Нас с ними не смешивали. Вохра у них была своя, более свирепая, чем наша. Кормили немцев отдельно от нас и гораздо хуже. Вся дэпэшная шобла разделилась пополам — одна часть им сочувствовала и даже подкармливала, другая, наоборот, унижала. Если бы не охрана, их бы сильно побивали. Прыщавый пахан с мордозадым Кувалдой попытались даже изнасиловать немецкую девчонку в дровяном сарае, выкрав её из отряда во время прогулки. Спасла вохра, услышав крики о помощи, вовремя остановила насильников.
Судилище над желателями детприёмовский могучий полковник произвёл прямо во дворе. Взяв за шкварники одного в левую, другого в правую руку, поднял их над землёй и стукнул лбами друг о друга. После чего сотрясённых лечили неделю в изоляторе у Пипеток, а по окончании лечения отправили в трудовой колонтай для дальнейшего исправления.
В начале мая немчишек увезли от нас на восток. Мы, столпившись в коридоре, провожали инородцев уже как своих. Многие из них, прощаясь, зачем-то плакали.
Смерть Митяя
Первый раз к моему дружку Митяю, по которому я страшно скучал, мне удалось попасть только в конце ноября. С огромным трудом я уговорил самого полковника, чтобы кто-то из его подчинённых сводил меня в больницу на повиданку со слепеньким земляком. При встрече мы обрадовались друг дружке. Он, пройдя двухмесячное лечение, чувствовал себя лучше. Но, к своему огорчению, я узнал, что после выписки его отправят жить не к нам, а в какой-то приют для слепых детей и там начнут обучать в специальной школе. Кормёжка в том приюте намного лучше, чем в нашем приёмнике, а это важно для лёгочных больных.

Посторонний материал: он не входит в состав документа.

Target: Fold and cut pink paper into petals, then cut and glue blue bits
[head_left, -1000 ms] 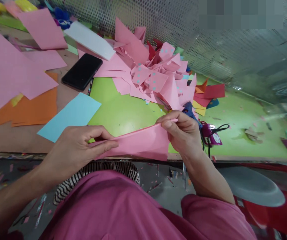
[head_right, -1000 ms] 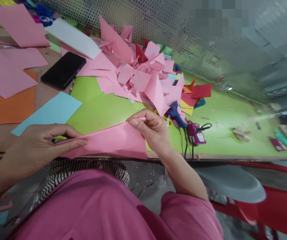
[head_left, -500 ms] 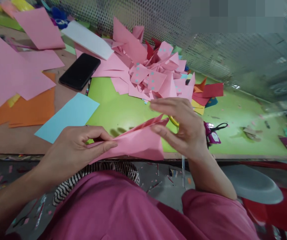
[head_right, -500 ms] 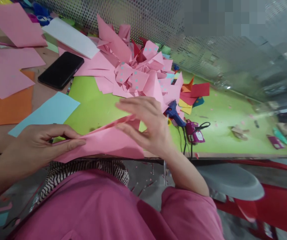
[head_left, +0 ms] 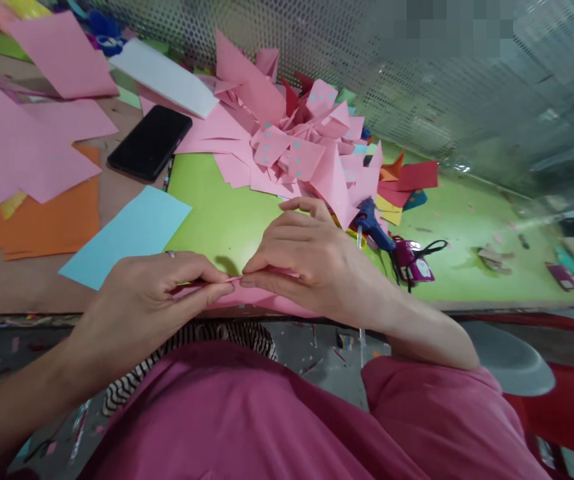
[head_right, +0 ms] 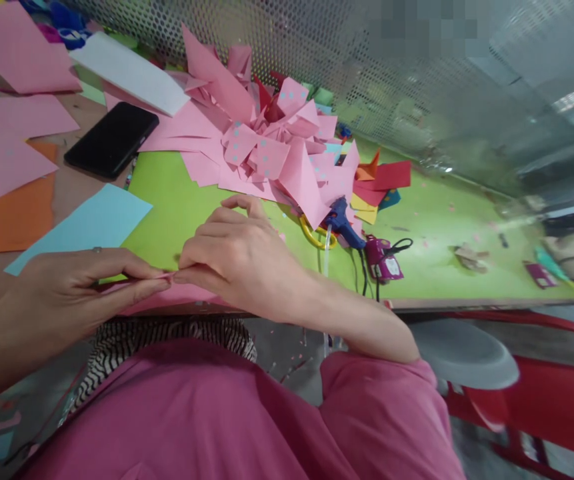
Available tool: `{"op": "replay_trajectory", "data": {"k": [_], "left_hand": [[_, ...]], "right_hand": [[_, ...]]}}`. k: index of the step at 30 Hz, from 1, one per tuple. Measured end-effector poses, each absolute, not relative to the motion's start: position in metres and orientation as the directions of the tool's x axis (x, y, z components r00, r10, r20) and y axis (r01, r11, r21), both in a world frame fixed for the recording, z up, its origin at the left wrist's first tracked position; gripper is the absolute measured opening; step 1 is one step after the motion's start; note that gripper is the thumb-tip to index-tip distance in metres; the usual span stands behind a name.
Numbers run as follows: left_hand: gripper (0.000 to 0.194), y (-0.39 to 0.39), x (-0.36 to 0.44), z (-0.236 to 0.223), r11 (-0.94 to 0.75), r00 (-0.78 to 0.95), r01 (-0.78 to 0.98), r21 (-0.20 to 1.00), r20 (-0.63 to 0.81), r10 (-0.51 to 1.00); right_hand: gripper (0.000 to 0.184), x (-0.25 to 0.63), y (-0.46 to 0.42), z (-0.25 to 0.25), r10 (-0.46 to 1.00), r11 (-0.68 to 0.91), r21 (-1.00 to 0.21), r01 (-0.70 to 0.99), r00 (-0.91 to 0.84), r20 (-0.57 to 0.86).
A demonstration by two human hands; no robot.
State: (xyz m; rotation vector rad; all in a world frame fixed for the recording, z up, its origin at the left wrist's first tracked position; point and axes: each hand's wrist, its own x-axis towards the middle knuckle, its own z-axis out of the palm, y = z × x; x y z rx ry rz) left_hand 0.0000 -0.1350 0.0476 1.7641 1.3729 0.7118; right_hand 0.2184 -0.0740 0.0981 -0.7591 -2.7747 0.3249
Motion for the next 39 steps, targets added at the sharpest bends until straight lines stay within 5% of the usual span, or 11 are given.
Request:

Следующую повиданку удалось заполучить только в начале марта, уже в спецприюте для слепых детей имени какого-то Ушинского, куда его перевели из больницы. Я ему принёс сахару, масла — гостинцы, которые накопил и выменял на рисованные карты. Поначалу он не хотел брать. Митяй стал знакомить меня со своими незрячими однопалатниками, как младшего братана. Я был младше всего на год. Чувствовал себя он вроде неплохо, но выглядел странно бледным и худым. Мы с ним поклялись друг другу, что в июне бежим вместе из Челябинска на нашу северо-западную родину, а сейчас начнём готовиться к побегу.

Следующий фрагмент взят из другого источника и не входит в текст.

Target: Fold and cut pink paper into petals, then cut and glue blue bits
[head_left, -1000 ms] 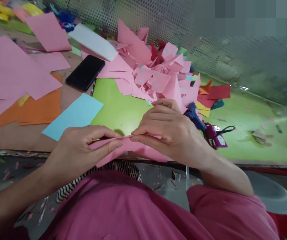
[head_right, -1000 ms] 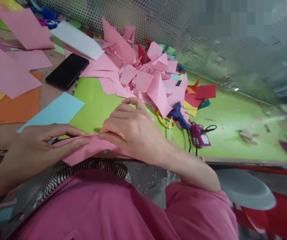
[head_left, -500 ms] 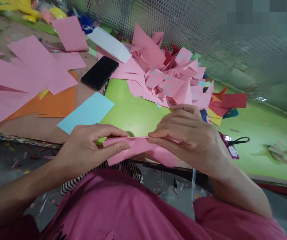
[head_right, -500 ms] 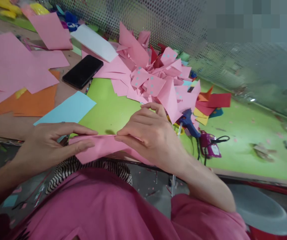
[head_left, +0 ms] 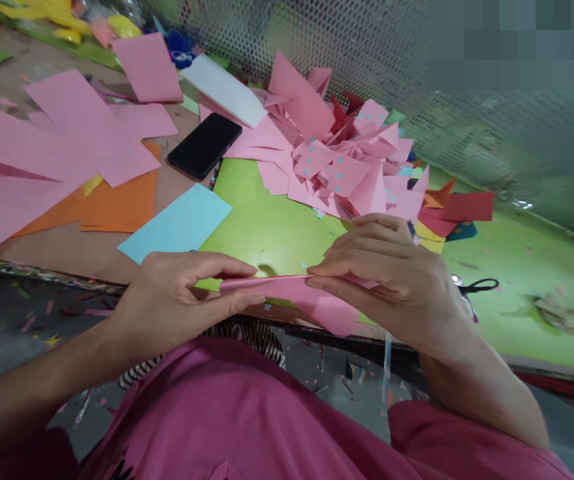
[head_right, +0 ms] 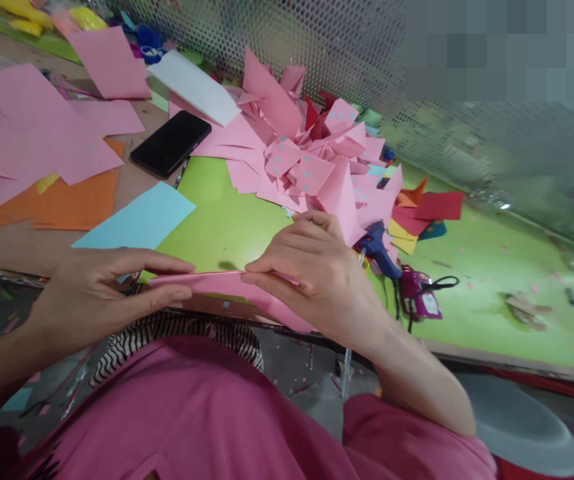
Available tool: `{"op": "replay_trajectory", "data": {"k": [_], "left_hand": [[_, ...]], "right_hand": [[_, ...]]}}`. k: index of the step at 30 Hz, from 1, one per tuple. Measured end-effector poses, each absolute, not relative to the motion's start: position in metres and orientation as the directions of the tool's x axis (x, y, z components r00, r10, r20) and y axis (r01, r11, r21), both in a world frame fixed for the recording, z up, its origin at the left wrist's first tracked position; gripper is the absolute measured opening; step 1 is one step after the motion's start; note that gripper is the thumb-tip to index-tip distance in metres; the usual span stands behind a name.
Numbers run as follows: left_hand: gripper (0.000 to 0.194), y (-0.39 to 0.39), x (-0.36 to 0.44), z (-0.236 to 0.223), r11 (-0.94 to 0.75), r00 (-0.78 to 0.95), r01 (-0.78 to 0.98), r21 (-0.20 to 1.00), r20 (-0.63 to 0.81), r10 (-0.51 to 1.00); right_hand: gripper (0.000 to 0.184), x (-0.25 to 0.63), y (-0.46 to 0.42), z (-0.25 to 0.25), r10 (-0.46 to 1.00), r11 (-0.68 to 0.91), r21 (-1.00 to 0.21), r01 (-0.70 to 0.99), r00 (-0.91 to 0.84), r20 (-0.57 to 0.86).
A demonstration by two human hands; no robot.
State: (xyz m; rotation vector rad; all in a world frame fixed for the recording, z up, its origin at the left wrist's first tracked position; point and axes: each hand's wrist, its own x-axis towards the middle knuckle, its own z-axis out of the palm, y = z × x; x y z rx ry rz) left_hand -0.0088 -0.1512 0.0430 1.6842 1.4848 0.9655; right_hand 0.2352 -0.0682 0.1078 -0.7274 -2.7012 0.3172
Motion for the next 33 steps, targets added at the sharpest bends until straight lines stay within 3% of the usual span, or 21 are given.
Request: {"op": "replay_trajectory", "data": {"k": [16, 23, 28, 30, 33], "left_hand": [[0.017, -0.151, -0.011, 0.042, -0.204, 0.114, 0.534, 0.821, 0.169, 0.979], [0.031, -0.155, -0.031, 0.040, -0.215, 0.169, 0.636, 0.741, 0.138, 0.976], [0.036, -0.147, -0.027, 0.051, -0.134, 0.037, 0.717, 0.684, 0.156, 0.987], [0.041, -0.140, -0.017, 0.056, -0.212, 0.144, 0.716, 0.665, 0.156, 0.977], [0.032, -0.131, -0.003, 0.061, -0.320, 0.289, 0.681, 0.658, 0.160, 0.944]], "right_hand": [[0.015, 0.237, -0.069, 0.106, 0.531, 0.835, -0.294, 0.465, -0.822, 0.208], [0.013, 0.244, -0.058, 0.106, 0.531, 0.771, -0.472, 0.428, -0.841, 0.105], [0.015, 0.239, -0.052, 0.108, 0.544, 0.767, -0.477, 0.430, -0.830, 0.127], [0.015, 0.231, -0.053, 0.111, 0.537, 0.775, -0.450, 0.443, -0.837, 0.101], [0.017, 0.220, -0.055, 0.117, 0.522, 0.796, -0.396, 0.459, -0.851, 0.063]]}}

Во второй раз в его приют приехал я в сопровождении вохровца в конце мая. Местный старик-сторож с прокуренными буденновскими усами спросил, к кому мы пожаловали. Я сказал, что идём к моему слепому братану — Митьке-певцу. Он, нахмурив свои волосатые брови, прохрипел в ответ:
— Слепенький твой шкетёнок днями отдал дых, лёгкие у него в дырках оказались, вот так-то, мил-мал дружок.
Меня подкосило, я аж присел и долго не мог подняться и как-либо двигаться. Его смерть — моё первое по жизни страшное горе. Я долго не понимал, как смогу жить.
Через несколько дней из охраны передали мне его овчинную жилетку с запиской, писанной кем-то: «Степанычу для согрева. Твой Митяй».
В конце мая я, выкрав у кастелянши свой хантыйский сидор, бежал. Бежал снова один, бежал на запад, в мой блокадный город. К правой ноге подвязал мешочек с торцевыми поездными отмычками, наследством сибирских скачков. А в карманах моих шаровар снова находились два точно отмеренных мотка новой медной проволоки. В правом — для профиля Сталина, в левом — для профиля Ленина. К этому времени я гнул их уже с закрытыми глазами.